- **DESCRIPTION OF THE TASK**
Your task is to filter the data below down to the lines holding "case".

Dataset entries:
————

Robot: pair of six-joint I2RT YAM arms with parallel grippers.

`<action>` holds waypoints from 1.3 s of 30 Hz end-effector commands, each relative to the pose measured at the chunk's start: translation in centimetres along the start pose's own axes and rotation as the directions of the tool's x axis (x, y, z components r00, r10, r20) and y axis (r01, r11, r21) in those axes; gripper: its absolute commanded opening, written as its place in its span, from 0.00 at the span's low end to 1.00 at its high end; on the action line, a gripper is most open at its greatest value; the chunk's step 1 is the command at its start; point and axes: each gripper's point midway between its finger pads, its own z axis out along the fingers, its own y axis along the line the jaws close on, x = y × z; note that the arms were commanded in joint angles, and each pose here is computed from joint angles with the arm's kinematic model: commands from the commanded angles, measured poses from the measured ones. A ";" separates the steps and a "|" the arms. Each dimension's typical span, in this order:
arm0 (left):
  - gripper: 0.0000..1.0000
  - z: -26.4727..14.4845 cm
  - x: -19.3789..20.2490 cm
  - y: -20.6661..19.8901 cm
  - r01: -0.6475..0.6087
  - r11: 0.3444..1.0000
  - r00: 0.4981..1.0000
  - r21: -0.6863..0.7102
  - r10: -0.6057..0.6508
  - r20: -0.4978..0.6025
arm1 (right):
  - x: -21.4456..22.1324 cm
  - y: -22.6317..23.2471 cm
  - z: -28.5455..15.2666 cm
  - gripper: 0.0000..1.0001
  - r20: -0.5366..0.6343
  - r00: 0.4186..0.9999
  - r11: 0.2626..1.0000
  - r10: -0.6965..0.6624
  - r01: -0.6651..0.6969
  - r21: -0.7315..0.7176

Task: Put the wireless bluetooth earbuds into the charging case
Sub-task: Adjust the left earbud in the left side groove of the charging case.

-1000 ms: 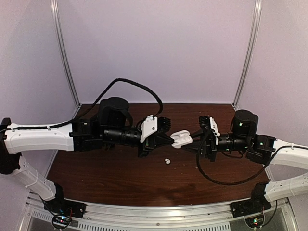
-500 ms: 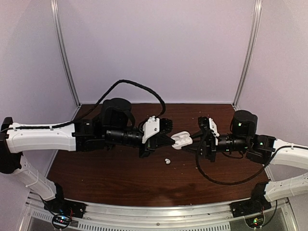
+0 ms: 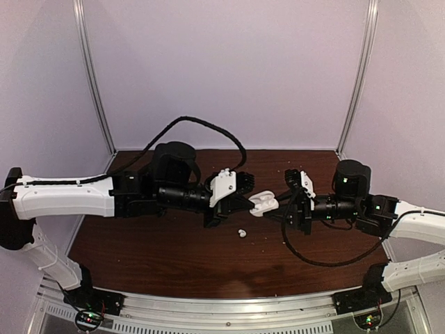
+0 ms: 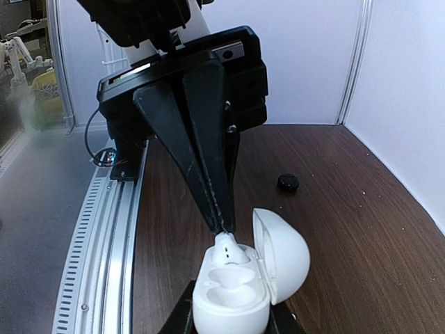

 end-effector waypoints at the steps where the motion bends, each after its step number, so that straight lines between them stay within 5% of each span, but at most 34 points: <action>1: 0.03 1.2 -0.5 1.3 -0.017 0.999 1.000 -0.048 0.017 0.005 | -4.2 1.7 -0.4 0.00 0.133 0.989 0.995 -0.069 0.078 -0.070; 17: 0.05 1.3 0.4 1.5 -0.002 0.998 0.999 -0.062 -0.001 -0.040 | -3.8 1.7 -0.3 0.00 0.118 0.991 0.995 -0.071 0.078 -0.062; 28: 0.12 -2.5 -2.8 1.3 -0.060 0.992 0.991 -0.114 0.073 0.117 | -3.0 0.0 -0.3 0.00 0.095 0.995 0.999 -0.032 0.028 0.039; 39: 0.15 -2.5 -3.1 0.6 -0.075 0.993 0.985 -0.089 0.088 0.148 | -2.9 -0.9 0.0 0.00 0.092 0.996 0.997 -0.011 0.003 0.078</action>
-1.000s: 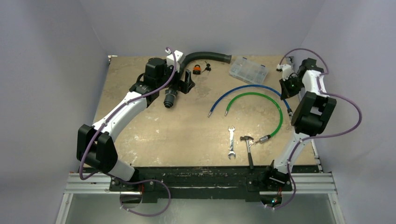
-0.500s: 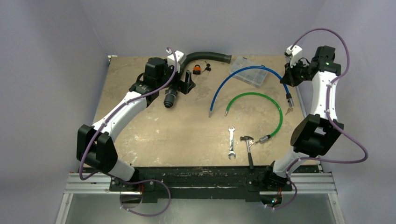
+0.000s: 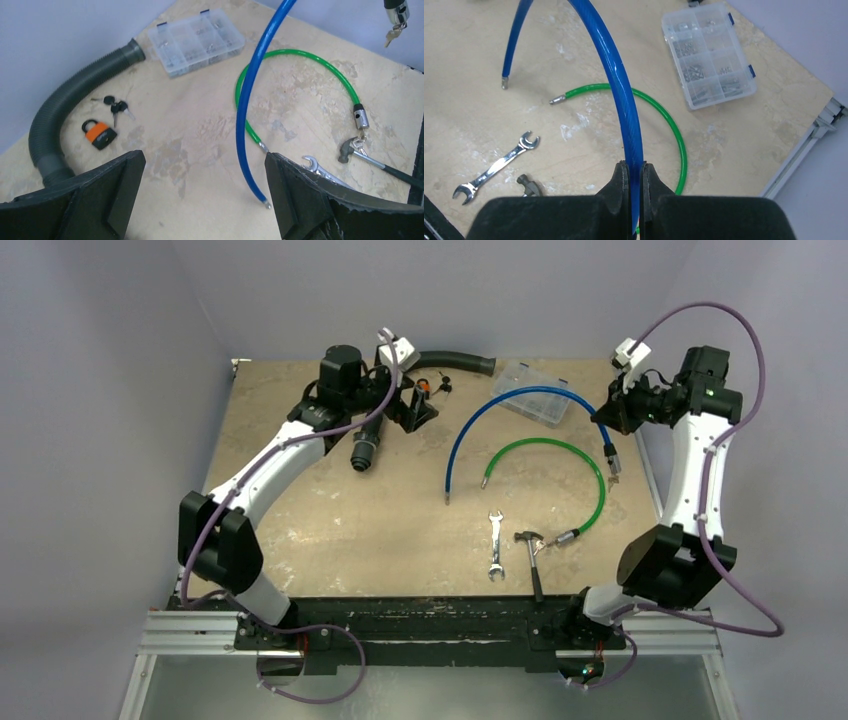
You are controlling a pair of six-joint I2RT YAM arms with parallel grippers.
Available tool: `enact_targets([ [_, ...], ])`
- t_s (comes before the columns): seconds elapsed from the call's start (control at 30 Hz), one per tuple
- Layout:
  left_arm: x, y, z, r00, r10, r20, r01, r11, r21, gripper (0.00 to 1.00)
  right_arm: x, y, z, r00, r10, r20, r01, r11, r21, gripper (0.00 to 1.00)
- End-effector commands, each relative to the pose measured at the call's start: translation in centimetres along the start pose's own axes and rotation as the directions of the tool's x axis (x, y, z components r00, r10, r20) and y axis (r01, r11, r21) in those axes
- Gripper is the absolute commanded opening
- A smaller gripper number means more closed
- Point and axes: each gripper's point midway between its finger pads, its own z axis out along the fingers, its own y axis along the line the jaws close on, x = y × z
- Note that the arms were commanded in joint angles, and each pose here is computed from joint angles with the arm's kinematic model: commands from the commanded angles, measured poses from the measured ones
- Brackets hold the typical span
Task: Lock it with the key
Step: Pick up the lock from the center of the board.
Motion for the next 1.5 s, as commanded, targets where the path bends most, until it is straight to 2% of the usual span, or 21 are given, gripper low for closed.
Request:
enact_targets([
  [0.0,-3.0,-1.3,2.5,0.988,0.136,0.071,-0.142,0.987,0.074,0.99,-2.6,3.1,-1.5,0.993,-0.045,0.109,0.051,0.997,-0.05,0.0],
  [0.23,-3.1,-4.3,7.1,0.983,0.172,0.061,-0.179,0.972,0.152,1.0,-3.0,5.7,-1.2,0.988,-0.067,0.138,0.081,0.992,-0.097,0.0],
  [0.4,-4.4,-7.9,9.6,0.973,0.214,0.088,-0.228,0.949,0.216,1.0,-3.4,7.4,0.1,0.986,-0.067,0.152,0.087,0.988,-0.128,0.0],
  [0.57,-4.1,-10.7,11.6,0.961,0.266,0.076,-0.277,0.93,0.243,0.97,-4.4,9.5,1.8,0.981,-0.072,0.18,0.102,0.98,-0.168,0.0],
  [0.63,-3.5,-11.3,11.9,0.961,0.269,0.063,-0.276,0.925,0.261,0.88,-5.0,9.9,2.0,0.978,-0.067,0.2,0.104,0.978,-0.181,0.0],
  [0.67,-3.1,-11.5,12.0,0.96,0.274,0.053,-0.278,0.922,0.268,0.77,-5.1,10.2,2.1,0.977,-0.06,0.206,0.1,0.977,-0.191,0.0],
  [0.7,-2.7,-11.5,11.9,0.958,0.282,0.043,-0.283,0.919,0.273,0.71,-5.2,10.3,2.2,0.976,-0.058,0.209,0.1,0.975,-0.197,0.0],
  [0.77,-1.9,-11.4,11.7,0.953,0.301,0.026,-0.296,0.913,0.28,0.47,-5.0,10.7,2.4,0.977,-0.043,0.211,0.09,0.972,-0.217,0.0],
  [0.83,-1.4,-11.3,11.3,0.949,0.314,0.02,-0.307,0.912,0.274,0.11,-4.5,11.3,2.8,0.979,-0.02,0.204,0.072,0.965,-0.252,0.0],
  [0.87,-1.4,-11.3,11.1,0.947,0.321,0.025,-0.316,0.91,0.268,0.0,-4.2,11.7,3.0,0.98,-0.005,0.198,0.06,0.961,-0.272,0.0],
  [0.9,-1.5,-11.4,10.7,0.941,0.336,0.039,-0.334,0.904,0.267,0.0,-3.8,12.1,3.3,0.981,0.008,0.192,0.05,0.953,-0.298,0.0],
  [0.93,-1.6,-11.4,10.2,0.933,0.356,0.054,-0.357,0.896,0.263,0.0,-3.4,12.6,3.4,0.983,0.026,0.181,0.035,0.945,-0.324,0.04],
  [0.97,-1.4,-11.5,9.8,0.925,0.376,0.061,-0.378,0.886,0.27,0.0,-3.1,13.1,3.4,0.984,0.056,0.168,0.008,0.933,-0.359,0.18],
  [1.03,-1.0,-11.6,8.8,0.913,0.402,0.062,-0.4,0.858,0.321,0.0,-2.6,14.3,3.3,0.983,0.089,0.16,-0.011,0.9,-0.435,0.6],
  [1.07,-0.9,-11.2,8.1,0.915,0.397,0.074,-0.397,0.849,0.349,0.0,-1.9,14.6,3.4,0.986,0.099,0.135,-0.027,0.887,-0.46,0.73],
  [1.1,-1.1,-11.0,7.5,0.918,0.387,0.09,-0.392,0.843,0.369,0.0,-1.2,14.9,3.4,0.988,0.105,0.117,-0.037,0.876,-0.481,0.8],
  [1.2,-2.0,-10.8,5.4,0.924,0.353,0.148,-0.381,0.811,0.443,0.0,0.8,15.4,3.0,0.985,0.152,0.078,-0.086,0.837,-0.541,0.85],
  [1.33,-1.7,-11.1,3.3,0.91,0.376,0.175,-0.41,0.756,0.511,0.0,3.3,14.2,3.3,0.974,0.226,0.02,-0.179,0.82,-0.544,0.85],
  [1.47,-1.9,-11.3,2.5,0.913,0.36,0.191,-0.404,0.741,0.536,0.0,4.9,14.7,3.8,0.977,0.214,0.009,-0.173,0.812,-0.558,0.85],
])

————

- **ANSWER TO THIS TASK**
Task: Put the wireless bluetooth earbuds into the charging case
Sub-task: Adjust the left earbud in the left side groove of the charging case.

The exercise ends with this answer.